For the period from inception through October 31, 1998, THIRD AVENUE REAL ESTATE
VALUE FUND incurred total brokerage commissions of $1,670 of which approximately
$1,470 (or 88%) was paid to MJW.
These amounts include fees paid by MJW to its clearing agents. Commissions paid
by the Funds to MJW are paid at an average discount of at least 20% to the
normal fees charged by MJW.
For the fiscal year ended October 31, 1998, THIRD AVENUE VALUE FUND effected
40.48% and 0.57% of its total transactions for which commissions were paid
through MJW and Senior Debt Corp., respectively. For the fiscal year ended
October 31, 1998, THIRD AVENUE SMALL-CAP VALUE FUND effected 39.09% of its total
transactions for which commissions were paid through MJW. For the fiscal year
ended October 31, 1998, THIRD AVENUE HIGH YIELD FUND effected none of its total
transactions for which commissions were paid through MJW. For the fiscal year
ended October 31, 1998, THIRD AVENUE REAL ESTATE VALUE FUND effected 83.33% of
its total transactions for which commissions were paid through MJW.
-22-
<PAGE>
At October 31, 1998, THIRD AVENUE VALUE FUND held securities of the following of
the Fund's regular broker-dealers: Raymond James Financial, Inc. (the market
value of which was $27,094,922 at October 31, 1998).
Purchase Orders
Each Fund reserves the right, in its sole discretion, to refuse purchase orders.

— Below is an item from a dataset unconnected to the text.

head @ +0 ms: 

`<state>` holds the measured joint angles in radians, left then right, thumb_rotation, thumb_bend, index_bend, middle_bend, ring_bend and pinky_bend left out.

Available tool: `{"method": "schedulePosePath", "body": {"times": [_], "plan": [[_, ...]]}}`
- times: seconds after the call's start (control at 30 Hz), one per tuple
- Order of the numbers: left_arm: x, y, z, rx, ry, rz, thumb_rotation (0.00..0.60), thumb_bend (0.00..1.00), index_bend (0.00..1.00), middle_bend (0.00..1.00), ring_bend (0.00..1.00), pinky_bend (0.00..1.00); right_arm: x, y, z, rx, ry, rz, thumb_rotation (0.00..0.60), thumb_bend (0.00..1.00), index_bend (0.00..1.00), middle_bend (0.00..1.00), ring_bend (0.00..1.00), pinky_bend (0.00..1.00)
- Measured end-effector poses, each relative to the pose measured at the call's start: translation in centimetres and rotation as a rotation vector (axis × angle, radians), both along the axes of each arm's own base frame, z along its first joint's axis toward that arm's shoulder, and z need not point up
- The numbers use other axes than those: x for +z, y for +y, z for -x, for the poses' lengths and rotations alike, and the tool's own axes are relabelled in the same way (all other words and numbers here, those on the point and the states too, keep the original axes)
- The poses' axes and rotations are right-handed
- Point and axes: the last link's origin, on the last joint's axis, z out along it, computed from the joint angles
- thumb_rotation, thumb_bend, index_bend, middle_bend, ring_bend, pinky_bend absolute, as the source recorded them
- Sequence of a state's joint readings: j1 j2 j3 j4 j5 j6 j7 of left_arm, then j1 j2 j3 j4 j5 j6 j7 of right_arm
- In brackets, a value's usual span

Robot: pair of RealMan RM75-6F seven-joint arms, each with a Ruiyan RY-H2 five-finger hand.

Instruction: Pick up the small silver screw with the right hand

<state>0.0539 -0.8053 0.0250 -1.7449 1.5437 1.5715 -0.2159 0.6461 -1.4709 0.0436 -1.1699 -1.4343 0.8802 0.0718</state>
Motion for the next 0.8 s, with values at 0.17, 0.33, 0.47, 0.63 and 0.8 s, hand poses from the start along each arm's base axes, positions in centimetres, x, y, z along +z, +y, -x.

Without limiting the foregoing, a Fund will consider exercising such refusal
right when it determines that it cannot effectively invest the available funds
on hand in accordance with the Fund's investment policies.
Redemption of Shares
The procedure for redemption of Fund shares under ordinary circumstances is set
forth in the Prospectus. In unusual circumstances, such as in the case of a
suspension of the determination of net asset value, the right of redemption is
also suspended and, unless redeeming shareholders withdraw their certificates
from deposit, they will receive payment of the net asset value next determined
after termination of the suspension. The right of redemption may be suspended or
payment upon redemption deferred for more than seven days: (a) when trading on
the New York Stock Exchange (the "NYSE") is restricted; (b) when the NYSE is
closed for other than weekends and holidays; (c) when the Securities and
Exchange Commission (the "SEC") has by order permitted such suspension; or (d)
when an emergency exists making disposal of portfolio securities or valuation of
net assets of a Fund not reasonably practicable; provided that applicable rules
and regulations of the SEC shall govern as to whether the conditions prescribed
in (a), (c) or (d) exist.
Redemption In Kind
Each Fund has elected to be governed by Rule 18f-1 under the Investment Company
Act of 1940 pursuant to which such Fund is obligated during any 90 day period to
redeem shares for any one shareholder of record solely in cash up to the lesser
of $250,000 or 1% of the net asset value of such Fund at the beginning of such
period. Should a redemption exceed such limitation, a Fund may deliver, in lieu
of cash, readily marketable securities from its portfolio. The securities
delivered will be selected at the sole discretion of such Fund, will not
necessarily be representative of the entire portfolio and may be securities
which the Fund would otherwise sell. The redeeming shareholder will usually
incur brokerage costs in converting the securities to cash. The method of
valuing securities used to make the redemptions in kind will be the same as the
method of valuing portfolio securities and such valuation will be made as of the
same time the redemption price is determined.
Dividends, Capital Gain Distributions and Taxes
Each Fund intends to qualify and to continue to qualify as a regulated
investment company under Subchapter M of the Internal Revenue Code of 1986, as
amended (the "Code"). If they so qualify, the Funds will not be subject to
Federal income tax on their net investment income and net short-term capital
gain, if any, realized during any fiscal year to the extent that they distribute
such income and gain to their shareholders.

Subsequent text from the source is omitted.